K-Means Clustering with SciPy

K-Means clustering is a powerful algorithm used to partition a dataset into a predefined number of distinct clusters, denoted by K. In this method, each data point is assigned to the cluster whose mean (or centroid) is closest to it. The primary objective of K-Means is to minimize the within-cluster variance, aiming to create clusters that are as compact and internally homogeneous as possible.

The scipy.cluster.vq module in SciPy provides efficient implementations for K-Means clustering and related techniques. It offers two key functions:

  • kmeans: This function performs the core K-Means clustering, identifying cluster centroids.
  • vq: This function assigns each data point to its nearest cluster centroid based on the results from kmeans.

While SciPy's clustering tools may not be as feature-rich as libraries like scikit-learn, they are highly optimized for speed and simplicity, making them an excellent choice for lightweight clustering tasks and foundational understanding.

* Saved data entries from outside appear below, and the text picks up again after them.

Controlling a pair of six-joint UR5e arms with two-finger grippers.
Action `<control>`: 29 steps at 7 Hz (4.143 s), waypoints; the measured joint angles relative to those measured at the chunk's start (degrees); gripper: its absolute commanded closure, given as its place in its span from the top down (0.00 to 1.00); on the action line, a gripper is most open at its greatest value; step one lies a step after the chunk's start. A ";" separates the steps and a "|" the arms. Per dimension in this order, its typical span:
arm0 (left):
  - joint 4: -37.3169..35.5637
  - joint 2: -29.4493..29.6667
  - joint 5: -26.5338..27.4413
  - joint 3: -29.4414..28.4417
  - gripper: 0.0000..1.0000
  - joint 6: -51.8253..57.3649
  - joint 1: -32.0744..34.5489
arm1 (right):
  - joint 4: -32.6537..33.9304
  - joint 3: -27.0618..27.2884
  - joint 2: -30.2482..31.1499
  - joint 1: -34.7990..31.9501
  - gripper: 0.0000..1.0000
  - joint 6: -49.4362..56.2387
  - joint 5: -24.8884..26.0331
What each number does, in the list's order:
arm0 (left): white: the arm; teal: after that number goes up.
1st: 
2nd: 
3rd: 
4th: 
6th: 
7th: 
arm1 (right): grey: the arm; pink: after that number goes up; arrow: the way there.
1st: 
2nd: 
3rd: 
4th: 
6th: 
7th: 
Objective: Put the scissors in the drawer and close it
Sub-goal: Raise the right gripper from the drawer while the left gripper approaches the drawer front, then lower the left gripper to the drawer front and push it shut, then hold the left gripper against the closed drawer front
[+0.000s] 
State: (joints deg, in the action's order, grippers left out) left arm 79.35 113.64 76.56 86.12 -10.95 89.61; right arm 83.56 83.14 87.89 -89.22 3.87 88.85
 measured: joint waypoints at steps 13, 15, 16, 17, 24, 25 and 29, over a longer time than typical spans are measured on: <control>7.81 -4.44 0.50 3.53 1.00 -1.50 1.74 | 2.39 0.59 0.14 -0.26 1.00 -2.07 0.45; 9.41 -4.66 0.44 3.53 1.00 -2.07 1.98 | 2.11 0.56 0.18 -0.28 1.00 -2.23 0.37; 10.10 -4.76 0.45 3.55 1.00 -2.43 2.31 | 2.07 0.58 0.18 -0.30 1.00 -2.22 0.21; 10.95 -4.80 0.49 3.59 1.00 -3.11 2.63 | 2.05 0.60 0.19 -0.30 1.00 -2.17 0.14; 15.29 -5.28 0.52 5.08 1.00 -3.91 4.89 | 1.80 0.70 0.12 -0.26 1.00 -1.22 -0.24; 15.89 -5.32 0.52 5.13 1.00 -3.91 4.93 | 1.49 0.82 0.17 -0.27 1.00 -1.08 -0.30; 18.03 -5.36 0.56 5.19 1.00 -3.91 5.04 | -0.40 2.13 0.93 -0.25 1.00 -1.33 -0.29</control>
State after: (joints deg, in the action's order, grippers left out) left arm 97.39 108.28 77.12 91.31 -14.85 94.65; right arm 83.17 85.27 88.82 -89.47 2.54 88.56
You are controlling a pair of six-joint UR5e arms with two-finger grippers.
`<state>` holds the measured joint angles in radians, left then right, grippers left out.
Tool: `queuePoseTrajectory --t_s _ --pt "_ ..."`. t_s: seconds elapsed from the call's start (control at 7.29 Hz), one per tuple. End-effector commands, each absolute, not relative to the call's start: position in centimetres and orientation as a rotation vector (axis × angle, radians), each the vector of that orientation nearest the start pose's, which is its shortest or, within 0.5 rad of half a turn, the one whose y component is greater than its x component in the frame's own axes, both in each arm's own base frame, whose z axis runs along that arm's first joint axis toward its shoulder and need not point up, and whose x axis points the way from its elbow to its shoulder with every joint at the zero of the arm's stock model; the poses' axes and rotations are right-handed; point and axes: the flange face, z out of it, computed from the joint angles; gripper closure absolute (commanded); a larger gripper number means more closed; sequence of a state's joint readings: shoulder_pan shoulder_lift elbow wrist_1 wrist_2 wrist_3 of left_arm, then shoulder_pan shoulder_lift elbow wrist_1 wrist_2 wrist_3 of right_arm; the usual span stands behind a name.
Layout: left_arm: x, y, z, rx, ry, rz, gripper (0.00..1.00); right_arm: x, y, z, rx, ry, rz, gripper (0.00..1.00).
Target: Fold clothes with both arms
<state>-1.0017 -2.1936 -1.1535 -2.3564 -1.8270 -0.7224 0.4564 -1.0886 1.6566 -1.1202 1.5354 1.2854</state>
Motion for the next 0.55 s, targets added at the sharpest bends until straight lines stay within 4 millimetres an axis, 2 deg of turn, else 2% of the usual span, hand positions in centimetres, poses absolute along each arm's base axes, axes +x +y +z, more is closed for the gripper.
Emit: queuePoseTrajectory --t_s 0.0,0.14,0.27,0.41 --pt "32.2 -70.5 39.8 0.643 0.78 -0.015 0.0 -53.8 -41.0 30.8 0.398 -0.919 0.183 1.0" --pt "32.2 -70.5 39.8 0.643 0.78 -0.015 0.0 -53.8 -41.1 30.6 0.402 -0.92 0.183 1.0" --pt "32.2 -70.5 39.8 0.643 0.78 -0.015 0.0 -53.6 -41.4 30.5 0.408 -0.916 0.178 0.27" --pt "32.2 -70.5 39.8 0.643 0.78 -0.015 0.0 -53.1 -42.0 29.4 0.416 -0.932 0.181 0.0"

Types of K-Means Clustering in SciPy

SciPy supports two primary approaches to K-Means clustering:

1. Standard K-Means Clustering

The standard K-Means algorithm operates through an iterative process of assigning data points to clusters and subsequently updating the cluster centroids.

How It Works: Step-by-Step

  1. Initialization:

    • Determine K: Specify the desired number of clusters, K.
    • Centroid Initialization: Randomly select K initial centroids from the data points, or utilize more sophisticated initialization methods like K-Means++ (explained below) for better performance.
  2. Assignment Step:

    • Distance Calculation: For each data point, compute its distance to every centroid. The Euclidean distance is commonly used.
    • Cluster Assignment: Assign each data point to the cluster whose centroid is the nearest.
  3. Update Step:

    • Centroid Recalculation: Recompute the position of each centroid by calculating the mean of all data points currently assigned to that cluster.
    • Iteration: Repeat the Assignment and Update steps until the centroids no longer change significantly between iterations, indicating convergence.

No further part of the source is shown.